[VideoView]

Maria, Charlotte Kerer

My life as the "little maid"
video length:
02:29
interviewer:
Ruth Deutschmann
photography:
Benjamin Epp
copyright location:
Lienz
date of recording:
2008-08-25
English translation by:
Sylvia Manning ? Baumgartner
Italian translation by:
Nicole D´Incecco
???iuimd_video_v_zeit_zuordnung_en???:
1936
transcription:
My contact with the family was like - I had to - I had to stay, and when the farmer said: "You go and tend the cows today", then I had to go and tend the cows. Already in the mornings - before going to school - "You go to the stable and chop beets." Then I went to school, at noon I came back, had two hours off.

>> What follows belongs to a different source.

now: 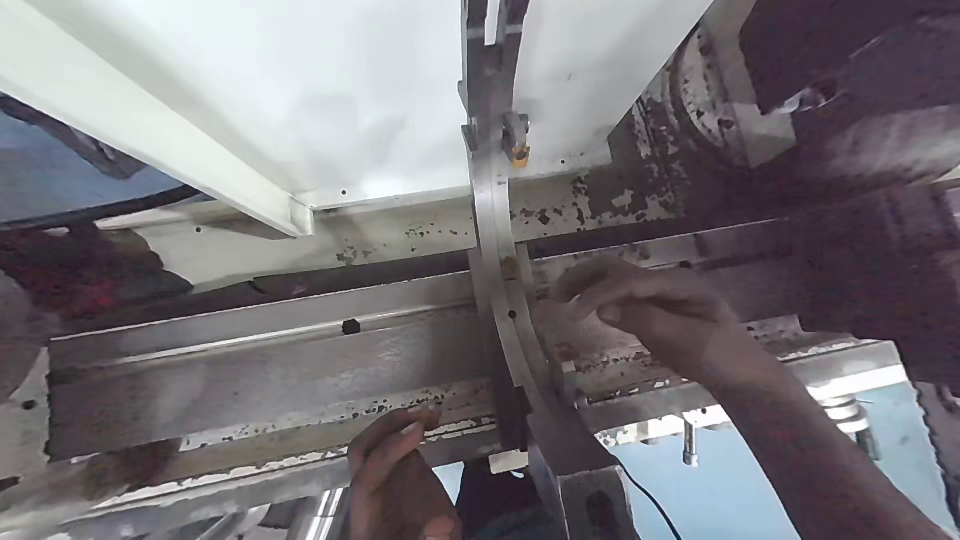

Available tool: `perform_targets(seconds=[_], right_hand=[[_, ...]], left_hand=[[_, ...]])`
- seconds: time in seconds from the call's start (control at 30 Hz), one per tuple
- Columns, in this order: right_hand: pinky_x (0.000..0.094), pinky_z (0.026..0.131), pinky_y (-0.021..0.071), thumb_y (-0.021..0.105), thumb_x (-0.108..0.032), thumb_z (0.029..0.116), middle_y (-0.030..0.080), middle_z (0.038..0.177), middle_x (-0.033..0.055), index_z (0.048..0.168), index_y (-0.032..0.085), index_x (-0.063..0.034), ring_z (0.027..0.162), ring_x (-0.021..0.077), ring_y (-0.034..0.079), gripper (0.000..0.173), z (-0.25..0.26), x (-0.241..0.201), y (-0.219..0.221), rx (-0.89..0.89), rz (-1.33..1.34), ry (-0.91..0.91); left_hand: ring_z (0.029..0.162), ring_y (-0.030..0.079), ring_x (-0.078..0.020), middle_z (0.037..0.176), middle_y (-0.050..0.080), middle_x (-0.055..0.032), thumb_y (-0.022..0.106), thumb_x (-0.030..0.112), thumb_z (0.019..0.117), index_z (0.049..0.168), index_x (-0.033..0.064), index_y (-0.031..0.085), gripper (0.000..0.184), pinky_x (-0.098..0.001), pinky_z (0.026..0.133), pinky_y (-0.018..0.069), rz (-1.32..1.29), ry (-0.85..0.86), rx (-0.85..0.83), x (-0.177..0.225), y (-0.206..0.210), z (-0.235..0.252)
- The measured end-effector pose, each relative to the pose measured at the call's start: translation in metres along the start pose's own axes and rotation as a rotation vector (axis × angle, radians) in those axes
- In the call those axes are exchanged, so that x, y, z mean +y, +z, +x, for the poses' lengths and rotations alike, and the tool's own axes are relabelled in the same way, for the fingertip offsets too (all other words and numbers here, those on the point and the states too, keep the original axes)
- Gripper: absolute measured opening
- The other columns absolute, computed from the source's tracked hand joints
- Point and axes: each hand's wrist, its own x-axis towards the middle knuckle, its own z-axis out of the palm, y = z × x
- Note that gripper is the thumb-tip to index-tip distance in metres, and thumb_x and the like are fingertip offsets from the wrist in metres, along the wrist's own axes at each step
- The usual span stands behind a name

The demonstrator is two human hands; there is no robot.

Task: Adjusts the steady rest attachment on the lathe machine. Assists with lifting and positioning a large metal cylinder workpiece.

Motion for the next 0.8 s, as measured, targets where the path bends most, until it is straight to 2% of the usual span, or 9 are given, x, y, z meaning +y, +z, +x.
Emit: perform_targets(seconds=[0.13, 0.23, 0.33, 0.4, 0.47, 0.53, 0.67, 0.73, 0.8], right_hand=[[0.0378, 0.096, 0.0574, 0.055, -0.028, 0.1040, 0.070, 0.117, 0.0038, 0.103, 0.077, -0.0140, 0.114, 0.0199, 0.065, 0.026, -0.018, -0.001, -0.006, 0.145, 0.034, 0.044], [0.0380, 0.092, 0.0578, 0.055, -0.033, 0.1035, 0.073, 0.114, 0.0034, 0.101, 0.078, -0.0163, 0.108, 0.0186, 0.068, 0.028, -0.046, 0.006, 0.002, 0.275, 0.114, 0.099], [0.0349, 0.089, 0.0588, 0.055, -0.028, 0.1038, 0.073, 0.114, 0.0045, 0.107, 0.078, -0.0151, 0.102, 0.0173, 0.069, 0.027, -0.082, 0.008, 0.011, 0.344, 0.186, 0.089], [0.0340, 0.088, 0.0599, 0.054, -0.025, 0.1046, 0.073, 0.114, 0.0051, 0.110, 0.078, -0.0148, 0.102, 0.0172, 0.070, 0.026, -0.106, 0.008, 0.016, 0.381, 0.193, 0.076], [0.0332, 0.088, 0.0603, 0.056, -0.028, 0.1041, 0.074, 0.114, 0.0044, 0.111, 0.078, -0.0164, 0.100, 0.0166, 0.070, 0.026, -0.129, 0.009, 0.020, 0.431, 0.195, 0.079], [0.0337, 0.087, 0.0608, 0.056, -0.028, 0.1044, 0.074, 0.114, 0.0066, 0.113, 0.078, -0.0142, 0.098, 0.0176, 0.071, 0.027, -0.148, 0.011, 0.022, 0.492, 0.210, 0.083], [0.0324, 0.083, 0.0618, 0.056, -0.035, 0.1049, 0.075, 0.111, 0.0051, 0.115, 0.077, -0.0158, 0.092, 0.0161, 0.072, 0.030, -0.174, 0.011, 0.026, 0.617, 0.206, 0.133], [0.0315, 0.083, 0.0616, 0.057, -0.037, 0.1043, 0.075, 0.111, 0.0042, 0.115, 0.077, -0.0166, 0.092, 0.0153, 0.072, 0.030, -0.185, 0.011, 0.026, 0.649, 0.199, 0.154], [0.0307, 0.083, 0.0614, 0.057, -0.036, 0.1044, 0.074, 0.111, 0.0036, 0.115, 0.077, -0.0170, 0.092, 0.0147, 0.072, 0.029, -0.194, 0.011, 0.024, 0.655, 0.187, 0.145]], left_hand=[[0.112, 0.064, -0.0120, 0.129, 0.062, 0.0065, 0.062, 0.059, 0.0950, 0.129, 0.0231, 0.065, 0.050, -0.0279, 0.089, 0.0567, 0.008, 0.037, -0.002, 0.005, 0.003, 0.010], [0.113, 0.063, -0.0139, 0.128, 0.063, 0.0055, 0.061, 0.058, 0.0960, 0.131, 0.0237, 0.064, 0.049, -0.0297, 0.091, 0.0557, 0.026, 0.112, -0.081, 0.018, 0.006, 0.039], [0.107, 0.065, -0.0116, 0.118, 0.067, 0.0053, 0.068, 0.036, 0.0975, 0.125, 0.0201, 0.065, 0.032, -0.0315, 0.092, 0.0560, 0.178, 0.223, -0.084, 0.025, 0.026, 0.086], [0.104, 0.067, -0.0148, 0.115, 0.067, -0.0030, 0.074, 0.021, 0.0935, 0.121, 0.0101, 0.065, 0.031, -0.0346, 0.088, 0.0587, 0.316, 0.290, -0.113, 0.015, 0.043, 0.121], [0.104, 0.065, -0.0176, 0.116, 0.065, -0.0117, 0.076, 0.013, 0.0903, 0.123, 0.0023, 0.065, 0.037, -0.0325, 0.084, 0.0572, 0.462, 0.356, -0.195, -0.002, 0.061, 0.152], [0.107, 0.063, -0.0219, 0.118, 0.063, -0.0170, 0.078, 0.011, 0.0878, 0.122, 0.0004, 0.067, 0.038, -0.0330, 0.085, 0.0553, 0.564, 0.450, -0.258, -0.023, 0.077, 0.174], [0.121, 0.056, -0.0284, 0.131, 0.056, -0.0178, 0.080, 0.013, 0.0872, 0.128, 0.0031, 0.064, 0.045, -0.0390, 0.095, 0.0529, 0.620, 0.496, -0.360, -0.052, 0.087, 0.196], [0.123, 0.055, -0.0305, 0.135, 0.055, -0.0192, 0.080, 0.014, 0.0864, 0.132, 0.0024, 0.061, 0.051, -0.0407, 0.095, 0.0519, 0.642, 0.486, -0.367, -0.059, 0.088, 0.201], [0.118, 0.058, -0.0302, 0.128, 0.060, -0.0206, 0.082, 0.017, 0.0848, 0.128, 0.0004, 0.064, 0.049, -0.0394, 0.091, 0.0526, 0.622, 0.539, -0.336, -0.069, 0.091, 0.210]])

There used to be school in the afternoons also, from two to four. In the break, I ate lunch, then I had to help clean up, and when I came home from school, I had to help in the stable. Every day. Always. And carry wood up. That was the routine, until I was ten years old, as I said. And at the other farmer's I then - I was already older. I had to work in the fields: scatter dung, scatter dung, cut straw, cut sheaves, rake hay - As a child, I had to work just like every grown-up did.. Yes... a lot of work. Threshing - everything, - I had to do everything. Rake hay ... like a grown-up. Yes. But it is ... I actually quite liked it, insofar. Then ... often I was given some food, sometimes some was left over, which I could bring home to mother - And then I - yes. I was well looked after - and I ... simply had to work. That was it. That`s how I got old. When did you have time to do your homework, and - In the evenings ... I had to sit at the table, there was the old farmer, I can still remember, the old farmer was sitting next to me, and I had to do my homework. And that`s what I did. Yes. I wasn't the worst pupil, but neither was I the best but - I always passed. I never had to repeat a grade, I never had to repeat a year. And - yes. I was quite good in maths - I wasn`t that good in reading, but it was alright.